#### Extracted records
• • • •
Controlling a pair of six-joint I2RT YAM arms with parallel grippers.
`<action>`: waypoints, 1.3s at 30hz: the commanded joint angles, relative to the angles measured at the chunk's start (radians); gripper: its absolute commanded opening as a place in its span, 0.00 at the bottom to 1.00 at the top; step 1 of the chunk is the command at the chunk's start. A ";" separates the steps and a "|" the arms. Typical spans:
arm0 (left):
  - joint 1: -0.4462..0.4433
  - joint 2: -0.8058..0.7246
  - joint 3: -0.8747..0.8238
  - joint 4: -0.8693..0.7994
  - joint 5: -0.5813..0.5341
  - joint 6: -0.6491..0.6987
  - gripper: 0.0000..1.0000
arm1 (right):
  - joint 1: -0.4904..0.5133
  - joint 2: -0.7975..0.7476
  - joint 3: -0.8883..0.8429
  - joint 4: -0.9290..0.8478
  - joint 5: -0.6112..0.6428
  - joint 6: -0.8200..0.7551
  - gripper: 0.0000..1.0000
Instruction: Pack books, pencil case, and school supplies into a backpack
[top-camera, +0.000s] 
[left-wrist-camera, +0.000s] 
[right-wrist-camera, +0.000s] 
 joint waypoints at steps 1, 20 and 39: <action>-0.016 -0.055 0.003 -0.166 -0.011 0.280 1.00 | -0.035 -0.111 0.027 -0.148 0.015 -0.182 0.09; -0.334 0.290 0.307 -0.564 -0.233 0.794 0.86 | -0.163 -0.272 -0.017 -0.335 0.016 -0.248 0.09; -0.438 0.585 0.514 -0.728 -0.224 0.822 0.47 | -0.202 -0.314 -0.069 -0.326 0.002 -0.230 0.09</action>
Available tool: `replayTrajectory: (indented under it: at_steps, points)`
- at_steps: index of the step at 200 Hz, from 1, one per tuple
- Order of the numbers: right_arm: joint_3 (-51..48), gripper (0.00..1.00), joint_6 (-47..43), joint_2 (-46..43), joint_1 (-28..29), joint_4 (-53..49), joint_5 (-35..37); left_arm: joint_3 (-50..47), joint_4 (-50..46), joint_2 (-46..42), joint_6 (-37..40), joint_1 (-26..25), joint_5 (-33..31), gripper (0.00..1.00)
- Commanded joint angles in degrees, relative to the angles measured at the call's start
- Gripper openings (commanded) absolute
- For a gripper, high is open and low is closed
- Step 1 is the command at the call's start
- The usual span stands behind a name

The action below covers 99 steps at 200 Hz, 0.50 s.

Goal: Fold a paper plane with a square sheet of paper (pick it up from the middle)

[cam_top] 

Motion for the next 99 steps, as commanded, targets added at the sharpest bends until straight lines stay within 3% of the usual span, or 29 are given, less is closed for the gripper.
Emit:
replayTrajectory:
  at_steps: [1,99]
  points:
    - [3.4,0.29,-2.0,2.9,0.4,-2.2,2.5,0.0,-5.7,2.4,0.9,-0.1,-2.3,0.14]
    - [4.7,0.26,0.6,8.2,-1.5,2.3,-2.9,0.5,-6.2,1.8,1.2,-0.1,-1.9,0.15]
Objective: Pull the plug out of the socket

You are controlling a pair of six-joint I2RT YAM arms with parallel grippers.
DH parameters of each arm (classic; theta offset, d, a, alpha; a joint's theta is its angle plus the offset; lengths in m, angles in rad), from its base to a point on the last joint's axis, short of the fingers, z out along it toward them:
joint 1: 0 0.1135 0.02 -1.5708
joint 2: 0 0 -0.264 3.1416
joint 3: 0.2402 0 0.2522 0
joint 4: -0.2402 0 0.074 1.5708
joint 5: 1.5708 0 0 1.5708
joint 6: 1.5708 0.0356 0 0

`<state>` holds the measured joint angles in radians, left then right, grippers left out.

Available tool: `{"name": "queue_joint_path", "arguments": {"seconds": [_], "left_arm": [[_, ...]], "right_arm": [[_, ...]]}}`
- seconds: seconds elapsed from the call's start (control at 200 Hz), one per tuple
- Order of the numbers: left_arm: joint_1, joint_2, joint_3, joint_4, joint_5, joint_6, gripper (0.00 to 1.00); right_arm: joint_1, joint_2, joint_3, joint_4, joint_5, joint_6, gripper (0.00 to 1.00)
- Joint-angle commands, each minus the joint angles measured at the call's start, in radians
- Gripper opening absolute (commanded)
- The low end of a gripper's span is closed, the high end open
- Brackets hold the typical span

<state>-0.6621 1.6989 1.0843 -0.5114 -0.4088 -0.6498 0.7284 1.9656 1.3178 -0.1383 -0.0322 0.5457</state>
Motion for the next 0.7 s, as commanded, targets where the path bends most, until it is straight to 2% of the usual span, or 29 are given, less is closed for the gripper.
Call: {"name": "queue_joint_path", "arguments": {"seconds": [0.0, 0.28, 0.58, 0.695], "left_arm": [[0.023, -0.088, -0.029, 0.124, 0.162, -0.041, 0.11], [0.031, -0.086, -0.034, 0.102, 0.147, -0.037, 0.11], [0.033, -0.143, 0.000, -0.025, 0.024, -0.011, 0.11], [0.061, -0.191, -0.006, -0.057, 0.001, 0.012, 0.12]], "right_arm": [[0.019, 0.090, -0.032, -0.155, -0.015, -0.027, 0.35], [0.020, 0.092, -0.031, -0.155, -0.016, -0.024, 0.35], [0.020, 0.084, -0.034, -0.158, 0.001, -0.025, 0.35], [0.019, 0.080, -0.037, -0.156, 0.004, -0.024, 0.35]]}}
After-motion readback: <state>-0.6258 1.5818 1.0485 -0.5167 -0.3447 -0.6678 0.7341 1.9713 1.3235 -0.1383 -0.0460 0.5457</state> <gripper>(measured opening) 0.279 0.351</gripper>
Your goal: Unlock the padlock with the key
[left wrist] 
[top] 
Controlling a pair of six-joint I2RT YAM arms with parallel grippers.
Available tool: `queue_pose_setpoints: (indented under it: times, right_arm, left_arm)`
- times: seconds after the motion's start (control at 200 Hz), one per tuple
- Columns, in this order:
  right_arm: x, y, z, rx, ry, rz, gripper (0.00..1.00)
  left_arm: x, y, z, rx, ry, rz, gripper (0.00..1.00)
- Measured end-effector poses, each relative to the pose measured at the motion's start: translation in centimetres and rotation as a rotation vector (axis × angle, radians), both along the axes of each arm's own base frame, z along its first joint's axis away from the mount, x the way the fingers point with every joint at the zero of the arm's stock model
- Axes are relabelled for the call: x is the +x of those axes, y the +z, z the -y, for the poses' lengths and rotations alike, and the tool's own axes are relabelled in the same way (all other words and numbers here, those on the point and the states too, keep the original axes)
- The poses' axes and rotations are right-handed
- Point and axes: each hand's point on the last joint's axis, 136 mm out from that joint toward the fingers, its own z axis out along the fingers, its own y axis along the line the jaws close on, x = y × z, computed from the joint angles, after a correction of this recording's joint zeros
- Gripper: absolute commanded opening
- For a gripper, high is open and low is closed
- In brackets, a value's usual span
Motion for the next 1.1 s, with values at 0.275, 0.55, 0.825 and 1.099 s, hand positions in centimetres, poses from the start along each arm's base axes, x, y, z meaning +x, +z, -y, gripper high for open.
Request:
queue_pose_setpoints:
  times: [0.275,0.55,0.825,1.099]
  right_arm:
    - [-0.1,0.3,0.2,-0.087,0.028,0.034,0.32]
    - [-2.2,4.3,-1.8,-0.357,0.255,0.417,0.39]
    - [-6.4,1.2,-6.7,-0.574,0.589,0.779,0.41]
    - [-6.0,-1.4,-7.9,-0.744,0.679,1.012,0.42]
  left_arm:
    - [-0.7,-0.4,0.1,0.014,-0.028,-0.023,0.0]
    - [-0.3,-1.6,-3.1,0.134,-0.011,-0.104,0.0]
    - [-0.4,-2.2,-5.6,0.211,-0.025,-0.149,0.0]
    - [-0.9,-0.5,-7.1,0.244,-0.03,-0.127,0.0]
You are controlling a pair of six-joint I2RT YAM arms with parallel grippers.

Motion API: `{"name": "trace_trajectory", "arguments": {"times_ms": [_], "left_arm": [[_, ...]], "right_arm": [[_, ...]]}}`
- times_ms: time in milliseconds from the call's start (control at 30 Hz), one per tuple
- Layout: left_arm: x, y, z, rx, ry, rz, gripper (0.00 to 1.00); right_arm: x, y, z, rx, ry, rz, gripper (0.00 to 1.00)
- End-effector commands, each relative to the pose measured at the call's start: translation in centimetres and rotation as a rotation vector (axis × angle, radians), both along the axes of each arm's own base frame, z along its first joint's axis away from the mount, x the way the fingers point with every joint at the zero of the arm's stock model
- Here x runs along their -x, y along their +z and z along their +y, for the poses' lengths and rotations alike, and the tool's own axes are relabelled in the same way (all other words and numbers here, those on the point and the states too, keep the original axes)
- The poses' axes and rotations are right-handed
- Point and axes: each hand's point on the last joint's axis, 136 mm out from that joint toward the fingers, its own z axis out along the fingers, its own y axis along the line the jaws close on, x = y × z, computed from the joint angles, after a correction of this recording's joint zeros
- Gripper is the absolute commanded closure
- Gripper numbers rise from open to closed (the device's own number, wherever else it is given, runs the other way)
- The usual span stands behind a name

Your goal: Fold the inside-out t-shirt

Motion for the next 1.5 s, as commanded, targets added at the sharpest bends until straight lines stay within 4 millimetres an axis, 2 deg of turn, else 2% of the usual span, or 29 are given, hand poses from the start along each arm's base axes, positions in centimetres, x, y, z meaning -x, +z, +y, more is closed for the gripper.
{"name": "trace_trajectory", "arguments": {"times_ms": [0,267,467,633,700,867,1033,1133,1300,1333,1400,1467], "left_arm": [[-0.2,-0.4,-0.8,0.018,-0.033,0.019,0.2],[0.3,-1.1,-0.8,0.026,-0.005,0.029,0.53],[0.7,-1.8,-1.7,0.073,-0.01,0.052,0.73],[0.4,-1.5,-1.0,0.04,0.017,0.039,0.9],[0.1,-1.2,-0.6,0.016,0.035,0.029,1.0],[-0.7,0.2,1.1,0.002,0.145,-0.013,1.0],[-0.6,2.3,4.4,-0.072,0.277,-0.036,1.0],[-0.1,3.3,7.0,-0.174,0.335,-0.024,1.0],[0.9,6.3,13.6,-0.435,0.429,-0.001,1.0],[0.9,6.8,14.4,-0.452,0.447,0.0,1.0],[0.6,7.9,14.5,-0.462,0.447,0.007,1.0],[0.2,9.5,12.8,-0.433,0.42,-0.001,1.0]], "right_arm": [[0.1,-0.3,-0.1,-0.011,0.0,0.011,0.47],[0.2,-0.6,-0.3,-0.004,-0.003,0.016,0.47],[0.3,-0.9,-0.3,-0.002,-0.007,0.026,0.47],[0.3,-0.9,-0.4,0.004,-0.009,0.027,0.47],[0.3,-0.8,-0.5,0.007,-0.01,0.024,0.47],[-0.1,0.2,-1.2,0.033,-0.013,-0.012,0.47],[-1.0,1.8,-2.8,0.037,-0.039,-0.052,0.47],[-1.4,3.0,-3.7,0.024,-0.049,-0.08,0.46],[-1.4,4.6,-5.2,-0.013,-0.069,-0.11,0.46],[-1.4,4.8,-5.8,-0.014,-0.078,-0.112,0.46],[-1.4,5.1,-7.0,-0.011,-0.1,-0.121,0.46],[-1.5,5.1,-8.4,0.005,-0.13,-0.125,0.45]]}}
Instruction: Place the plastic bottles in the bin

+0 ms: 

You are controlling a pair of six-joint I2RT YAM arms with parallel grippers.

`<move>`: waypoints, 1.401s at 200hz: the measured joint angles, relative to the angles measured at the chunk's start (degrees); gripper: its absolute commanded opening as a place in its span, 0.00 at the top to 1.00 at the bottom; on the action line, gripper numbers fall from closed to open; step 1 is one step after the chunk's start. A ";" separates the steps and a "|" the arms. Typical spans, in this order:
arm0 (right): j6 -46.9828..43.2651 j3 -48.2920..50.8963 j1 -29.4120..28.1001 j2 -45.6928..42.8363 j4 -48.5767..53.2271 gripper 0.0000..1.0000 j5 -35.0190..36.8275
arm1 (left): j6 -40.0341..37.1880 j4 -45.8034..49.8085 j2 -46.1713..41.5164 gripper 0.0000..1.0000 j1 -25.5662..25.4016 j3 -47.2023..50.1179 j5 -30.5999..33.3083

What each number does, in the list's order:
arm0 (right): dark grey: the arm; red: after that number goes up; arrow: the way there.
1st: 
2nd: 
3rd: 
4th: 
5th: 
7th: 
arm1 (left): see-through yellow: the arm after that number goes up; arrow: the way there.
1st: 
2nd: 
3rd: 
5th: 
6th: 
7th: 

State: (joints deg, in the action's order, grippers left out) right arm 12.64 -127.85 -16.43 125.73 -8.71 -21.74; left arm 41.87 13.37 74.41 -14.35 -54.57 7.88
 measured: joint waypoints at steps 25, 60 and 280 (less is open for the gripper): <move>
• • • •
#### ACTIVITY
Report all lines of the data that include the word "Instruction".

#### SOLVED EXERCISE
Instruction: Pack books, pencil case, and school supplies into a backpack
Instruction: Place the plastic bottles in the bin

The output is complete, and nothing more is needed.